● WORK TASK: Print each line once more, unchanged, from the line holding "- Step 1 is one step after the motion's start" to the end of the listing below.
━━━━━━━━━━━━━━━━
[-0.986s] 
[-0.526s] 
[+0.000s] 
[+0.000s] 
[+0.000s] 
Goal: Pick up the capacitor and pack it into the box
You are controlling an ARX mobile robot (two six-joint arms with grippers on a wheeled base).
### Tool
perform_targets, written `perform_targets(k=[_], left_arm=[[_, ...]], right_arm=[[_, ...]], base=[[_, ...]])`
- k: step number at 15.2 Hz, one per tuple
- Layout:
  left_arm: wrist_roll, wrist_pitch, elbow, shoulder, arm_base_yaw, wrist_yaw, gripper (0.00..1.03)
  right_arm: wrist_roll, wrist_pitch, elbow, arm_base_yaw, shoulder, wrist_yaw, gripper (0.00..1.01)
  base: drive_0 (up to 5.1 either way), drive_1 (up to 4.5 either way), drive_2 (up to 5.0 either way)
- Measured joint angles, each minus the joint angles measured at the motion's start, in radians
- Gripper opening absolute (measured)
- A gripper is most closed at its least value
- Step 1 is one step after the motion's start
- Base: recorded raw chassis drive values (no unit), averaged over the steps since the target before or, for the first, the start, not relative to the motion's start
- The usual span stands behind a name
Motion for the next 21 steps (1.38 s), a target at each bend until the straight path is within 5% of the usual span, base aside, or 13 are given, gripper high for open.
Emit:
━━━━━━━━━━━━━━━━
● FINAL ANSWER:
- Step 1 is one step after the motion's start
- Base: recorded raw chassis drive values (no unit), averaged over the steps since the target before or, for the first, the start, not relative to the motion's start
- The usual span stands behind a name
Motion for the next 21 steps (1.38 s), a target at each bend until the straight path is within 5% of the usual span, base aside, or 13 are given, gripper high for open.
Emit:

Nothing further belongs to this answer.